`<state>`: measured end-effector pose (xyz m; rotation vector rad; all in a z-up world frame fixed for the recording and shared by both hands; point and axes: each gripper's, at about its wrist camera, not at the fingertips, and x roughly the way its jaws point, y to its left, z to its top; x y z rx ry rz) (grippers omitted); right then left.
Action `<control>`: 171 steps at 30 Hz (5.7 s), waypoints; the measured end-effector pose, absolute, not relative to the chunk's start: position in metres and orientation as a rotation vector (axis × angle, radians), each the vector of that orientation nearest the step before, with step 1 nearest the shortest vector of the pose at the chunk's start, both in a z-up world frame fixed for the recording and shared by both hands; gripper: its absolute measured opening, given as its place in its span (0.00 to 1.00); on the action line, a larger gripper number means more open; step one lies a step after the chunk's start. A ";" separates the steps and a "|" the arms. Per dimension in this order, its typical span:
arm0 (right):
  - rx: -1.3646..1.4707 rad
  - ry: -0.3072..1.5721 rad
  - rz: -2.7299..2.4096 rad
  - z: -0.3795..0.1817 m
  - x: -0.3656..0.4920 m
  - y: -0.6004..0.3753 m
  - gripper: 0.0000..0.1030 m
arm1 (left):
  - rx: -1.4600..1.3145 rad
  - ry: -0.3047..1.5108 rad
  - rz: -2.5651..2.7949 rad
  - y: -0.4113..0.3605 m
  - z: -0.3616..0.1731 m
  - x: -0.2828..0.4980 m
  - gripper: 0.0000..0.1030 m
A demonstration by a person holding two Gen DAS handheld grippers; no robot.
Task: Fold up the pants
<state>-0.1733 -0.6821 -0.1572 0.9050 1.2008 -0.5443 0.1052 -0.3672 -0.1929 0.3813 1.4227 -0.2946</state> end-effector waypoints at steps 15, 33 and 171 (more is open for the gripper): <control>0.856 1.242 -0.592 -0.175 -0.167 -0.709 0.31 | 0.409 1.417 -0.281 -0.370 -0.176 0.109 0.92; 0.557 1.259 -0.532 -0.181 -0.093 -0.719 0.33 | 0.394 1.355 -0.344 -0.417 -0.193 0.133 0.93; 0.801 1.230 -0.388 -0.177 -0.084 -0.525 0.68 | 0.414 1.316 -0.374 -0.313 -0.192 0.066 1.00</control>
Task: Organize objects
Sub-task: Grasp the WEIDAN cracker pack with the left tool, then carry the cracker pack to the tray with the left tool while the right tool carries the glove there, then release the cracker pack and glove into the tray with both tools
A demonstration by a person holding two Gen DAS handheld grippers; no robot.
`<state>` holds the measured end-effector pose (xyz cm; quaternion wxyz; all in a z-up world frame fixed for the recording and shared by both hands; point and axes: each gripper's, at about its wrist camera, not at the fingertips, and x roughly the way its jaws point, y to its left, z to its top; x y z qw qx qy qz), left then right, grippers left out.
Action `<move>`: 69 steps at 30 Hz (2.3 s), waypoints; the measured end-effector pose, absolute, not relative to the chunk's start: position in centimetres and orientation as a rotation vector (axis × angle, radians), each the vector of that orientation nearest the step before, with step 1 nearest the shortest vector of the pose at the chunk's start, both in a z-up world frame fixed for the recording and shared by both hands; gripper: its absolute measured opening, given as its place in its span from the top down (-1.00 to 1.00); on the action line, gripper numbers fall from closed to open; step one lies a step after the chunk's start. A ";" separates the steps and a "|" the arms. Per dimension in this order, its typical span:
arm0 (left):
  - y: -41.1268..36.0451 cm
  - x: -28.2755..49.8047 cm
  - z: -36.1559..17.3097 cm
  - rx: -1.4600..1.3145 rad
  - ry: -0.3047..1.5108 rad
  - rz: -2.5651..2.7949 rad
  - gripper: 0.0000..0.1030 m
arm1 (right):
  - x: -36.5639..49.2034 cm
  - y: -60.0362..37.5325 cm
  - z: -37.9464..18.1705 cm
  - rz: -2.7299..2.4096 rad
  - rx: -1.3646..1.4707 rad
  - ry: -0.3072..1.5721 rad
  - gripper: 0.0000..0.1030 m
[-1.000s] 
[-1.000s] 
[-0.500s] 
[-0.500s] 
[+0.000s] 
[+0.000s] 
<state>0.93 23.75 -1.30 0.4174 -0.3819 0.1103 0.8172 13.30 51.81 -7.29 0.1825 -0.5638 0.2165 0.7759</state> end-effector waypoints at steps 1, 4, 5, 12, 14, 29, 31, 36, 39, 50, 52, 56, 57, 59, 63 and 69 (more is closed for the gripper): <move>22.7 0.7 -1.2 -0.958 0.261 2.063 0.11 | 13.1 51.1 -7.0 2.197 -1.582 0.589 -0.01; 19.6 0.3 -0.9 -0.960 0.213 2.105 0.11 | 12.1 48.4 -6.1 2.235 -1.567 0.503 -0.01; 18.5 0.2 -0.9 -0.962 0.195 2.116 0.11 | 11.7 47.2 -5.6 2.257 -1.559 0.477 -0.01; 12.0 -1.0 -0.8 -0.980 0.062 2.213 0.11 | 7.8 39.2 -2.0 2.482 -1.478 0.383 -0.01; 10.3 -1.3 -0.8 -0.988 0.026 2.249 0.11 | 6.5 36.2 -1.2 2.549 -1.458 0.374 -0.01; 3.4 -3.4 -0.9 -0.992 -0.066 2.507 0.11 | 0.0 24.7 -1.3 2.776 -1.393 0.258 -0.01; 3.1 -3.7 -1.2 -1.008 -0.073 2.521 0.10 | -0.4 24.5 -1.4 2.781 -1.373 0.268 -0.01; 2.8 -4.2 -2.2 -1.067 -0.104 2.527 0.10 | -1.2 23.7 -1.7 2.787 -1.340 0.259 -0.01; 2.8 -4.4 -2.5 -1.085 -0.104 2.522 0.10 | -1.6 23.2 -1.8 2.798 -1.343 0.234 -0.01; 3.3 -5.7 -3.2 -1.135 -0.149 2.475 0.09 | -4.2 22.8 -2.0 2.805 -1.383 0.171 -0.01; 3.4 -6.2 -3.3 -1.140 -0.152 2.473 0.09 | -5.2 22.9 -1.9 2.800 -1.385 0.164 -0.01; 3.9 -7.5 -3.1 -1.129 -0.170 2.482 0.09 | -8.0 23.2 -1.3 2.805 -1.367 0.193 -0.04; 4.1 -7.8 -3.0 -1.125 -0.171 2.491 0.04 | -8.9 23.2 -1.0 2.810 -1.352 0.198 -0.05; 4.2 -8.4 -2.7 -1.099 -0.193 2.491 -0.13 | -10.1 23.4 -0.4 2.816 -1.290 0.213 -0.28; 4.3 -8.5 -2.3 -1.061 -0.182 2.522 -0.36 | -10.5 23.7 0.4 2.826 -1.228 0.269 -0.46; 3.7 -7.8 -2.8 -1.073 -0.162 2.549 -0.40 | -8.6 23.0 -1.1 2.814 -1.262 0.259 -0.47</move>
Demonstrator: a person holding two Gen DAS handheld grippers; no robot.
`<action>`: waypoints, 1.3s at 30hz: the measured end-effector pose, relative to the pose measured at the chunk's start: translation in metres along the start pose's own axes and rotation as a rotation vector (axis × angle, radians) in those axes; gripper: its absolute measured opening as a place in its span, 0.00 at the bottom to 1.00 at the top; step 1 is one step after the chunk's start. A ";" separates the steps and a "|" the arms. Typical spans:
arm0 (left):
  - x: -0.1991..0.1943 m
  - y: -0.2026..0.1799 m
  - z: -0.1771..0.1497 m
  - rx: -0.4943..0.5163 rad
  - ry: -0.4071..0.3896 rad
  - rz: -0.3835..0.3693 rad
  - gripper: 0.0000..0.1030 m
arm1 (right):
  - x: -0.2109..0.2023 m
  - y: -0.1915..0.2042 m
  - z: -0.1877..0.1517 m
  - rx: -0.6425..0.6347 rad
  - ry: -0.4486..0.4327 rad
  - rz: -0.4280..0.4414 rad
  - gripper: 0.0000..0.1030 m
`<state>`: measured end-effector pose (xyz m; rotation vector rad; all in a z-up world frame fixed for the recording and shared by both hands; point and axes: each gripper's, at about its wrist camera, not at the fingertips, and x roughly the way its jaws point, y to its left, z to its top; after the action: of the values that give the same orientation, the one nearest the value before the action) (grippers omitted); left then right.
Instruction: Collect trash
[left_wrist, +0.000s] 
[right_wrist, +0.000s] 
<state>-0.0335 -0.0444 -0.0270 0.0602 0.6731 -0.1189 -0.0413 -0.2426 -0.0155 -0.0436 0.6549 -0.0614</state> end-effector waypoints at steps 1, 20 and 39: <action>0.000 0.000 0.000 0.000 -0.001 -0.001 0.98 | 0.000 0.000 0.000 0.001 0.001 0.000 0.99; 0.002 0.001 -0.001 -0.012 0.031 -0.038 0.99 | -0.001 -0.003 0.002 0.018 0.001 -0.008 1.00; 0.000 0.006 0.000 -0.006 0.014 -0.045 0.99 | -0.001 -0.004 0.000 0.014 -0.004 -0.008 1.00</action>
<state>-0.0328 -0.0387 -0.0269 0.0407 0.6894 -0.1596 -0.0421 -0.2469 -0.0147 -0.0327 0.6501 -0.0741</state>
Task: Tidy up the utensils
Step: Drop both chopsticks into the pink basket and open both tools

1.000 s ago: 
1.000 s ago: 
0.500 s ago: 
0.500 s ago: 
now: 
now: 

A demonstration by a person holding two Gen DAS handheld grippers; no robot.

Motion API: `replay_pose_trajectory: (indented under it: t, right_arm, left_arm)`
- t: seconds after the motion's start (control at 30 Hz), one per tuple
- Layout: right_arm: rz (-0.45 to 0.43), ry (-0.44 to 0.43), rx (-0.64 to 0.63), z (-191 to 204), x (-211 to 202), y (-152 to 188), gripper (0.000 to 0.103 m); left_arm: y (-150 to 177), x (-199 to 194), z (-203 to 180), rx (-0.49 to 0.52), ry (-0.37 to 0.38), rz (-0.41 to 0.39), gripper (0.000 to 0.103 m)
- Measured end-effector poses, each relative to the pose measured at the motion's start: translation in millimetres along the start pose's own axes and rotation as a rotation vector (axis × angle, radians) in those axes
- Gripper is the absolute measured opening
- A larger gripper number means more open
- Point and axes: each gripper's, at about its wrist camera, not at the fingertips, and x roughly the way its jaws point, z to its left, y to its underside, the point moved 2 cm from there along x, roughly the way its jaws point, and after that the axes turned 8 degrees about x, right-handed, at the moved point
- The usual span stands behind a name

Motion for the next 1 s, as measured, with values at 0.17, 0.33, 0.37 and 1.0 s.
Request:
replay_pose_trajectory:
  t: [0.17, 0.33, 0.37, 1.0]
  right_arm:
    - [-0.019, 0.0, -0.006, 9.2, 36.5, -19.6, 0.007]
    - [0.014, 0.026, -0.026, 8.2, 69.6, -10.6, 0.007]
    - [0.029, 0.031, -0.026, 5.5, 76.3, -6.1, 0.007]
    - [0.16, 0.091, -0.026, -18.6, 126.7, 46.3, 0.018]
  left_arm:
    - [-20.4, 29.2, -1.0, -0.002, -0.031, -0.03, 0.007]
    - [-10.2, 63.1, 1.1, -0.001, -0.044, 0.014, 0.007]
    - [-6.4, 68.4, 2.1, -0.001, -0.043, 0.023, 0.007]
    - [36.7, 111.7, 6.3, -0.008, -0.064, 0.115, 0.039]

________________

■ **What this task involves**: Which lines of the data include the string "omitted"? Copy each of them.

■ **Result for this exercise**:
`<state>`: measured end-effector pose (xyz m; rotation vector rad; all in a z-up world frame fixed for the recording and shared by both hands; point and axes: each gripper's, at about its wrist camera, not at the fingertips, and x roughly the way its jaws point, y to its left, z to its top; x y z rx ry rz) (grippers omitted); right then left.
`<state>`: measured end-effector pose (xyz m; rotation vector rad; all in a z-up world frame fixed for the recording and shared by both hands; point and axes: each gripper's, at about its wrist camera, not at the fingertips, and x roughly the way its jaws point, y to its left, z to its top; after the action: of the values that give the same orientation, the one nearest the value before the action) (grippers omitted); left then right.

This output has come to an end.